Viewpoint: Accessibility Planning

Now that the national guidance has been finalised, will the new accessibility planning approaches deliver practical change on the ground?

The need for a new approach to accessibility planning has its roots in the basic administrative failure that nobody has been responsible for accessibility. Cross-sector delivery has therefore been too difficult, with no legislative, funding and administrative cultures to help practitioners overcome the inevitable obstacles delivering joint schemes.

Accessibility planning seeks to overcome this by making transport planners responsible, but the rate and effectiveness of progress is determined by several important factors.

Our modelling approach can cope with very large models such as a full 10,000 zone matrix undertaken for the Greater Manchester area, shown here.

Our modelling approach can cope with very large models such as a full 10,000 zone matrix undertaken for the Greater Manchester area, shown here.

Firstly, although, in the long term, accessibility planning should be able to draw largely from funding in different sectors, in the short term, to foster the new partnership culture, new funding needs to be made available specifically for multi-sector initiatives.

Secondly, it is not yet clear that all transport authorities appreciate their major new responsibilities.
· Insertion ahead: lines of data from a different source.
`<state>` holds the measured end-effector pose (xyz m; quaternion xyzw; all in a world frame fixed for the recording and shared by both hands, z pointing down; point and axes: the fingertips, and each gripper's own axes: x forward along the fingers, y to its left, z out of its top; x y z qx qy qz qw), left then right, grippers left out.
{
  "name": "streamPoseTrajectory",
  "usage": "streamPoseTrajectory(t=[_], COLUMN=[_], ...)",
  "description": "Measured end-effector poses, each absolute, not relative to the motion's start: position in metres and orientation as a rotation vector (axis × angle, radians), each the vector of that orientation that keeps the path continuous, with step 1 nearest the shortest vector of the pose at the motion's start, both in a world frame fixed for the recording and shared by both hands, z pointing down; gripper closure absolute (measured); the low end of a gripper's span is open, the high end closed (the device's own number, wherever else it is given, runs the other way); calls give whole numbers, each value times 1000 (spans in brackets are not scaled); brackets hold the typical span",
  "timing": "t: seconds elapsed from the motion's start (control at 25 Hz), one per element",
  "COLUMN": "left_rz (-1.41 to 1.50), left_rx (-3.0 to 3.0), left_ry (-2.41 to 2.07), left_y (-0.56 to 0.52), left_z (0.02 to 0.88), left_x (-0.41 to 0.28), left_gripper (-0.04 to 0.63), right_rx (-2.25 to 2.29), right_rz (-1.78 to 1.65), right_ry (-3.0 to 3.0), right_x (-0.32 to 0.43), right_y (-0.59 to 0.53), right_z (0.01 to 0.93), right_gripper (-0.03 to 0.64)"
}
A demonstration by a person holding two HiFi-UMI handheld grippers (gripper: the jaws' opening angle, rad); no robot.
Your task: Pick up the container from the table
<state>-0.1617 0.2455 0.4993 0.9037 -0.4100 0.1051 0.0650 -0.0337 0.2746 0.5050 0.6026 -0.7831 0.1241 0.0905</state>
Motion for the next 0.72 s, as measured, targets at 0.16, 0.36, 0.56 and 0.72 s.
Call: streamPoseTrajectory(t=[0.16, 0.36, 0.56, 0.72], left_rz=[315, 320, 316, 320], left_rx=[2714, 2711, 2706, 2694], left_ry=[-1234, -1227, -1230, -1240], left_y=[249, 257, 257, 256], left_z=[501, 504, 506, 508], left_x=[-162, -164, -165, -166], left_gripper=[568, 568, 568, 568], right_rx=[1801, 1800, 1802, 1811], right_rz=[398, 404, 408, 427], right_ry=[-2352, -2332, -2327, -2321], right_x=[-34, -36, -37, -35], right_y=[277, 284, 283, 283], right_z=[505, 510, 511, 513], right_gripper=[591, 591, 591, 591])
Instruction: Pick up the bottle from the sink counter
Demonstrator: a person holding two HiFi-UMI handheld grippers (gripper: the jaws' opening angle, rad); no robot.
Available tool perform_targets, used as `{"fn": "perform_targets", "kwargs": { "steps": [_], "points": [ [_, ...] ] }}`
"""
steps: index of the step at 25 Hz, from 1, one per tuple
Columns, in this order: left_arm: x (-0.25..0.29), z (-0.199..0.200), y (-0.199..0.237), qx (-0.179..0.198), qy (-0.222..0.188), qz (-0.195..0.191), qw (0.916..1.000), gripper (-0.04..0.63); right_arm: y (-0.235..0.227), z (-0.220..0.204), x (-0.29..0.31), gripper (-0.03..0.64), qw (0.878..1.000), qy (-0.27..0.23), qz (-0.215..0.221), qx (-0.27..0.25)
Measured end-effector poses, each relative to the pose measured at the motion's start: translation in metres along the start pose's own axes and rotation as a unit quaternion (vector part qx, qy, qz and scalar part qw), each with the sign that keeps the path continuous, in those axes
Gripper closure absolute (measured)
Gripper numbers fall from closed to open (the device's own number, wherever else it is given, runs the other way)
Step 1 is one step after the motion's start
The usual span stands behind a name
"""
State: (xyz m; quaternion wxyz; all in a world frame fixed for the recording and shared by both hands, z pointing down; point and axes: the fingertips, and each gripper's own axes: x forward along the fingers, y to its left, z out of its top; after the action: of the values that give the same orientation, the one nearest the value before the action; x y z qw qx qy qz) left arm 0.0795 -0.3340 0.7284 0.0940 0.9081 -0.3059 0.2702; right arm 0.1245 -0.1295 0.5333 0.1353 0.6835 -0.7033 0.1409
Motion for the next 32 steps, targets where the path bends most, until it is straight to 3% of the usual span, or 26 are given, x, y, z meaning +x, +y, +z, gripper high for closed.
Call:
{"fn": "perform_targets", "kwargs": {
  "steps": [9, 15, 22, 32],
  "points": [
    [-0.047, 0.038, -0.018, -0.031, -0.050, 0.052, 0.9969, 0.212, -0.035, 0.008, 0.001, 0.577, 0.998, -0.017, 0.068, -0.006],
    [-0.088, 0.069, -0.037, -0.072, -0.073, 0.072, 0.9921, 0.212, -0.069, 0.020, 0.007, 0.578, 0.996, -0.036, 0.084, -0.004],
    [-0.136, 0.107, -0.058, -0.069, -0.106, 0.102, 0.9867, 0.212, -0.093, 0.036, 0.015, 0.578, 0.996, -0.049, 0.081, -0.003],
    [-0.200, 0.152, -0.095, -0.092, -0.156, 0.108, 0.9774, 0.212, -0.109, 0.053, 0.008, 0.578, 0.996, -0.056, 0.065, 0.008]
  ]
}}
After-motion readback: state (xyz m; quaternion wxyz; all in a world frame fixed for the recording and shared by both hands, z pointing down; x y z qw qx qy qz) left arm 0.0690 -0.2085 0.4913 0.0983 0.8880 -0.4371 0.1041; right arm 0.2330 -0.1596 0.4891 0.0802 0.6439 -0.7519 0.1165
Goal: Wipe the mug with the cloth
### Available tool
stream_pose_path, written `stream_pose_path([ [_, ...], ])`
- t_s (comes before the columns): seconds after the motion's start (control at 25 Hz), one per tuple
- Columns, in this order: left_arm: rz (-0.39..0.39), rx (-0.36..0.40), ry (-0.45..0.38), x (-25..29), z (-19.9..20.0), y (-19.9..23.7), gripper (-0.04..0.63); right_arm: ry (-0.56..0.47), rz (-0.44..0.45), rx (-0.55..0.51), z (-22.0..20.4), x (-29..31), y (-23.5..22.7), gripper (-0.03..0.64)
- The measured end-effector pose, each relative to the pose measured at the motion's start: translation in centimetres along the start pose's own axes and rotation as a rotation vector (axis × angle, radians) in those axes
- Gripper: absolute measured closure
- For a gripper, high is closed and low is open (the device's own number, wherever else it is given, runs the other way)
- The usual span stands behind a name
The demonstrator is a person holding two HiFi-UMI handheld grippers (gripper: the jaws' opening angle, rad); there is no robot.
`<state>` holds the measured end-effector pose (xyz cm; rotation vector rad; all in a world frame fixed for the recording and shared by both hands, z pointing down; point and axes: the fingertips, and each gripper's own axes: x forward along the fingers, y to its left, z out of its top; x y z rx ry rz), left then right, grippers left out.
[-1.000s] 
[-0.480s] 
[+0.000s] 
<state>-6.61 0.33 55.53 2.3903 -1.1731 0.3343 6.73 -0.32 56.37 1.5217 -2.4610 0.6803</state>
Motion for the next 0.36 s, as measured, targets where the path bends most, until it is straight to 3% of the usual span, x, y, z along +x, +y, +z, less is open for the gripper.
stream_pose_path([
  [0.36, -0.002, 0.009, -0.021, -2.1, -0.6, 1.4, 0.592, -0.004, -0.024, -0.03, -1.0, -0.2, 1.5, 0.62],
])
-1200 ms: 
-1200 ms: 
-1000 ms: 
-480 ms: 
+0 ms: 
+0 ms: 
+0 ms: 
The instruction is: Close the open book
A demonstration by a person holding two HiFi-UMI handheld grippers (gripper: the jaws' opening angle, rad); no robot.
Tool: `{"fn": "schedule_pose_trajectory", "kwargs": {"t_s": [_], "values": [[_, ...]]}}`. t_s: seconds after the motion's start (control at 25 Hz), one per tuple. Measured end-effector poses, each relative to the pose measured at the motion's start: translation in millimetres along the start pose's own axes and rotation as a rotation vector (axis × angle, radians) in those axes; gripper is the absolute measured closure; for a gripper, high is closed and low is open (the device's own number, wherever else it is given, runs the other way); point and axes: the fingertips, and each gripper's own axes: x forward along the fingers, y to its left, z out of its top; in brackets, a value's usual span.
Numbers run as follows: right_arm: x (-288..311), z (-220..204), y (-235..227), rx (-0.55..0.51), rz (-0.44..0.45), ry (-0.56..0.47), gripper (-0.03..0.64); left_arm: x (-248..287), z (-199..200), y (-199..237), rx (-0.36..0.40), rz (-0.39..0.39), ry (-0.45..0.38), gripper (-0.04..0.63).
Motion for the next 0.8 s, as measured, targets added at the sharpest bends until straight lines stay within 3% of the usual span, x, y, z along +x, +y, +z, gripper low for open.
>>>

Being accountable for accessibility necessitates much more robust engagement with decision making in other sectors. Giving transport professionals new ‘rights’ to influence things such as hospital and college re-location decisions is matched with ‘responsibilities’ to ensure that accessibility change is managed effectively.

Thirdly, audits of performance need to measure what is valued locally. The early criticism of the national accessibility indicators in the draft guidance has demonstrated a widespread view that these national indicators could be the primary measures for auditing local progress. This was certainly not the intention when the guidance was drafted and the final version makes this clearer. Indeed non-modelled issues such as safety, comfort, cost, information and reliability may be more important local barriers to accessibility than travel time. Although it will be important to measure progress against the national indicators, success with accessibility planning should be largely based on the effectiveness in meeting specified local aims. Funding decisions by the DfT on this basis will be a powerful motivator for local action.

Fourthly, wider transport appraisal and investment decisions for all modes need to be closely related to the accessibility plan. It is increasingly unacceptable not to know who is affected by transport changes and whether the opportunity gaps between rich and poor are being closed or widened.

Also, in land use planning, requiring developers to demonstrate consistency with local accessibility planning objectives should ensure that long established but often ineffective accessibility policy principles translate into planning decisions.

Finally, best value audits need to demonstrate that the efficiency is not just within a single sector but involves effective joint delivery. The SEU identified that integrating socially necessary services for patient transport, social work transport, community transport and public transport was a particular priority, so this might be a good place for the best value auditors to start.

There are many reasons why authorities will embrace this new agenda. Equity aims are a powerful motivator, and accessibility planning is an action agenda where transport planners can see the differences they are making to people’s lives. Transport planners have not been good at communicating the benefits of transport investment but there can hardly be a more powerful way to make the case for a scheme than by describing impacts on different groups of people for access to jobs, health, learning and other trip purposes.

There are also substantial prizes through delivery on cross-cutting accessibility agendas: reducing patient non-attendance with substantial cost savings for the NHS, overcoming barriers to work for jobless people demonstrating practical links between transport investment and economic development, and developing markets for healthy fresh food increase through more accessible products.

A key debate in the transport planning community has been about how to model accessibility to build a local evidence base. Experience shows that modelling, using the many available approaches, is quick and inexpensive once the data are sourced. In contrast, the complexities of joint working to review problems, appraise options, assemble funding and plan improvements takes much more time and involves vastly more resources. Accessibility planning is not therefore a significant new transport modelling hurdle to be crossed, as some would argue, but is instead an opportunity to tackle cross sectoral delivery that has been in the ‘too difficult’ basket for too long. For those that tackle the hurdles there are major opportunities, but for those that do very little the problems will only grow into even greater challenges in the future.